# Stored data
+++
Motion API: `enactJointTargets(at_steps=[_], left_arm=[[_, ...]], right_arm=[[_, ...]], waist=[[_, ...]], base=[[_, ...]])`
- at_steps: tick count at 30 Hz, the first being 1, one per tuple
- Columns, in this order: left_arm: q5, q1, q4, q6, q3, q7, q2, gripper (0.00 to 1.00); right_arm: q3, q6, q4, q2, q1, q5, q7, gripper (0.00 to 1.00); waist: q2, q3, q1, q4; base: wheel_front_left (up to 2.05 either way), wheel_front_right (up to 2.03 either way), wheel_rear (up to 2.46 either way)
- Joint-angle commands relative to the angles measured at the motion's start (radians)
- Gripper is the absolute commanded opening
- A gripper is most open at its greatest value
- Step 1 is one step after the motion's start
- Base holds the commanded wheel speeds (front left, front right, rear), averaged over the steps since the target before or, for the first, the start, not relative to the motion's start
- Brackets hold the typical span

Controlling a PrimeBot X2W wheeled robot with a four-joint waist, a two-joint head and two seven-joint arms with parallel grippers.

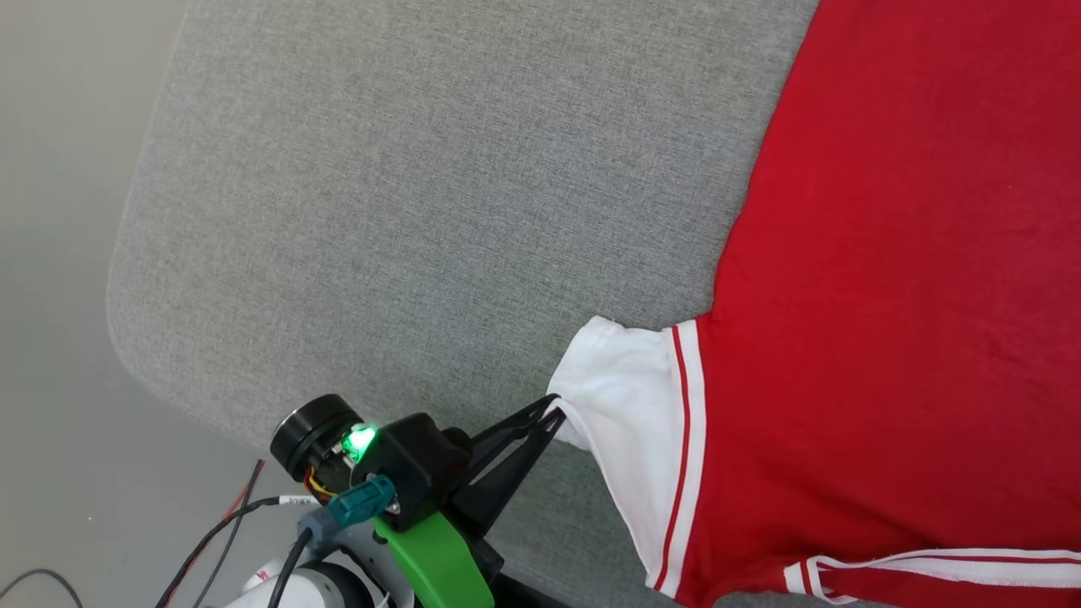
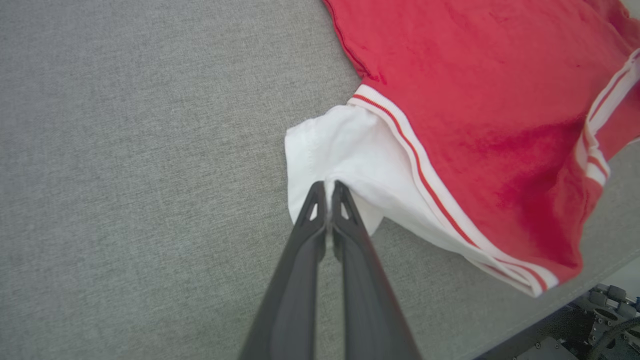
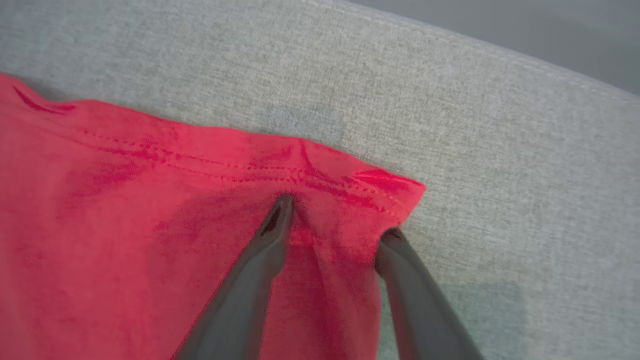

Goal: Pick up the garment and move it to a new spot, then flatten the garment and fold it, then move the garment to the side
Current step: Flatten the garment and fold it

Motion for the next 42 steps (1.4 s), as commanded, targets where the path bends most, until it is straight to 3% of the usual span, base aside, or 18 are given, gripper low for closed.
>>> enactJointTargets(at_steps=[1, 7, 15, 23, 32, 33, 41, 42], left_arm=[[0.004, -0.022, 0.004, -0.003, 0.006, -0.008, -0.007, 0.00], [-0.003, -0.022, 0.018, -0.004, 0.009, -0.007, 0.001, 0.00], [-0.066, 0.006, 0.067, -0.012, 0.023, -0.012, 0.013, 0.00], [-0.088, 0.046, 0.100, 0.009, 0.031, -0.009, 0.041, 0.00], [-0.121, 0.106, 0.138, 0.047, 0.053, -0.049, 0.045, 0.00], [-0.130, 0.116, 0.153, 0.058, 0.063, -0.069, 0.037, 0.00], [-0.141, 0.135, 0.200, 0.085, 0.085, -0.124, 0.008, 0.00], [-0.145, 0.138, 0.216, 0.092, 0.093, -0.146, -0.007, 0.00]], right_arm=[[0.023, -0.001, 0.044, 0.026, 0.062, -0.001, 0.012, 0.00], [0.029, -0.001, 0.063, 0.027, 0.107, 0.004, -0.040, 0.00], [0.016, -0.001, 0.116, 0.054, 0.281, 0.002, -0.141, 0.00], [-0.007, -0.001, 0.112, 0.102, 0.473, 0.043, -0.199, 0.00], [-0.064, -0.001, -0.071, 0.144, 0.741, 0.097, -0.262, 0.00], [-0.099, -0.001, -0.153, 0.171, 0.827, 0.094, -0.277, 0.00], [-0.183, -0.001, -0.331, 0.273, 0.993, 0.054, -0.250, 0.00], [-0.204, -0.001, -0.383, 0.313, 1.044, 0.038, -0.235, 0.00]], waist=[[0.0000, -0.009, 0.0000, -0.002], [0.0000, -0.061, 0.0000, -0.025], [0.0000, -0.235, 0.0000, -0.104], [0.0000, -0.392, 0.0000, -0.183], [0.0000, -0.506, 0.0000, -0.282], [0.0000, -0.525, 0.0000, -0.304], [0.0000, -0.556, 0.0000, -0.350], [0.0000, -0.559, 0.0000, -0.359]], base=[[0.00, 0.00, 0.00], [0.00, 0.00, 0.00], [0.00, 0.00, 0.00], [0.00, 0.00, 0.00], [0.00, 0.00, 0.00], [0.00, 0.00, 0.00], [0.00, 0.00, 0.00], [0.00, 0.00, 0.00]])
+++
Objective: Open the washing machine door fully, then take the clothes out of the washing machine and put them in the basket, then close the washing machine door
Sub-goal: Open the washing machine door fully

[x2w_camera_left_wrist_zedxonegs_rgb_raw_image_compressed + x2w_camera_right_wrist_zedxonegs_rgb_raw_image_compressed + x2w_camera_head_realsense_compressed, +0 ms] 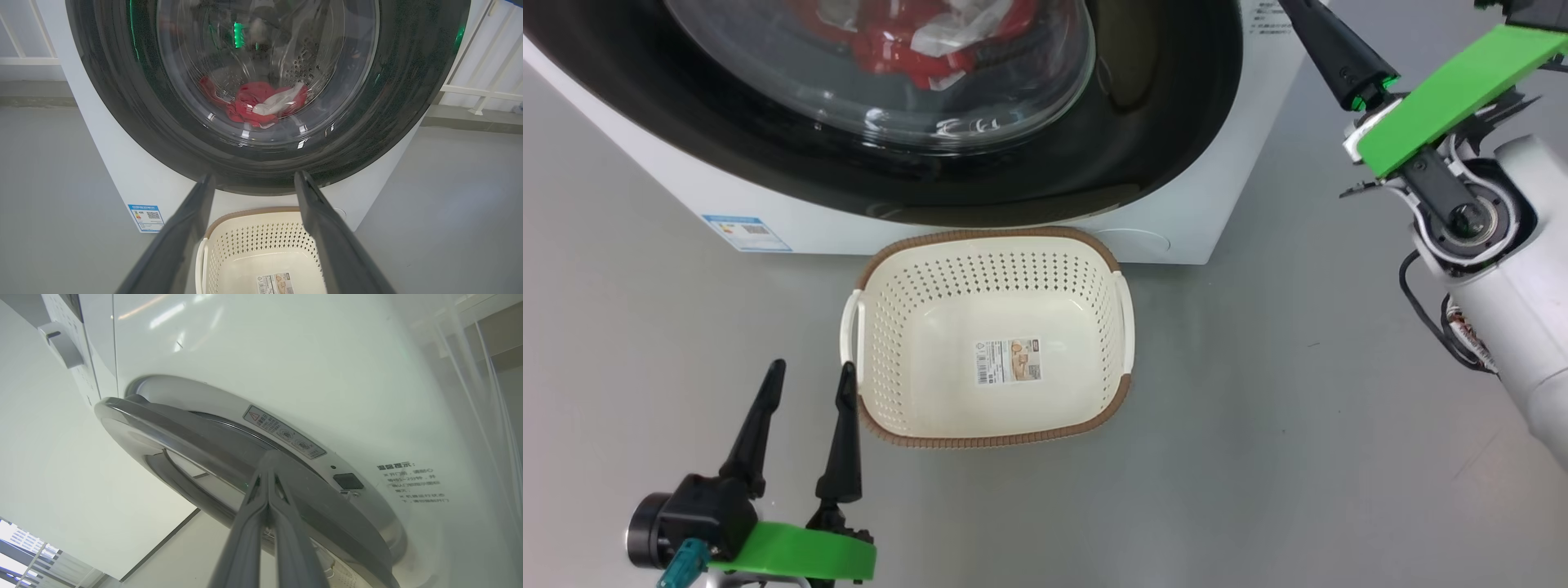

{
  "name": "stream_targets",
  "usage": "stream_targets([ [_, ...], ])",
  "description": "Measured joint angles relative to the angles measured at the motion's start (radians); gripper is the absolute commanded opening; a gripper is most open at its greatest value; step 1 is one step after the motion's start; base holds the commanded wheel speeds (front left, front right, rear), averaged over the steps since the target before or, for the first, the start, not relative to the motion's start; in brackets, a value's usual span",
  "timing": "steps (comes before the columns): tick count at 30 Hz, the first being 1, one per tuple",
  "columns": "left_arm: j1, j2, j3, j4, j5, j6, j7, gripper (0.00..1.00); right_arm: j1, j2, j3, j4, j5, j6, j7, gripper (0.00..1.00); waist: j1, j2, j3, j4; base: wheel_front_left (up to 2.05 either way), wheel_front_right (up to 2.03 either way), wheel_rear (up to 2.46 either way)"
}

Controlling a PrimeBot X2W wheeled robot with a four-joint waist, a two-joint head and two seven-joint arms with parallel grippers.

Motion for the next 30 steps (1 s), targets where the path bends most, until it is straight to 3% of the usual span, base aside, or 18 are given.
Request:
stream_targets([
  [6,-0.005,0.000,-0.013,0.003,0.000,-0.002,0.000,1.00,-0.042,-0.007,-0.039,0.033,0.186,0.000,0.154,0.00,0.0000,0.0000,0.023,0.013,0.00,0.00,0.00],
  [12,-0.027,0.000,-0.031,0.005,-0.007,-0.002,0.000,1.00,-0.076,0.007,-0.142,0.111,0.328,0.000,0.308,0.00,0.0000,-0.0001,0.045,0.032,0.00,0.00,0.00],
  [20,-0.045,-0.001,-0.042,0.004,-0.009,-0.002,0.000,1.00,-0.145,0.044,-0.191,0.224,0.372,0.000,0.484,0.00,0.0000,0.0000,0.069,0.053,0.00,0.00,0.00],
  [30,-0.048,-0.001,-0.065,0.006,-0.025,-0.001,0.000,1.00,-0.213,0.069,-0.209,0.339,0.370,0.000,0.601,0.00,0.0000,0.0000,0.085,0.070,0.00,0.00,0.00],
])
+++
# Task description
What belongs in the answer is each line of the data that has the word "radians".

# Output
- Joint-angle commands relative to the angles measured at the motion's start (radians)
  "description": "Measured joint angles relative to the angles measured at the motion's start (radians); gripper is the absolute commanded opening; a gripper is most open at its greatest value; step 1 is one step after the motion's start; base holds the commanded wheel speeds (front left, front right, rear), averaged over the steps since the target before or, for the first, the start, not relative to the motion's start; in brackets, a value's usual span",

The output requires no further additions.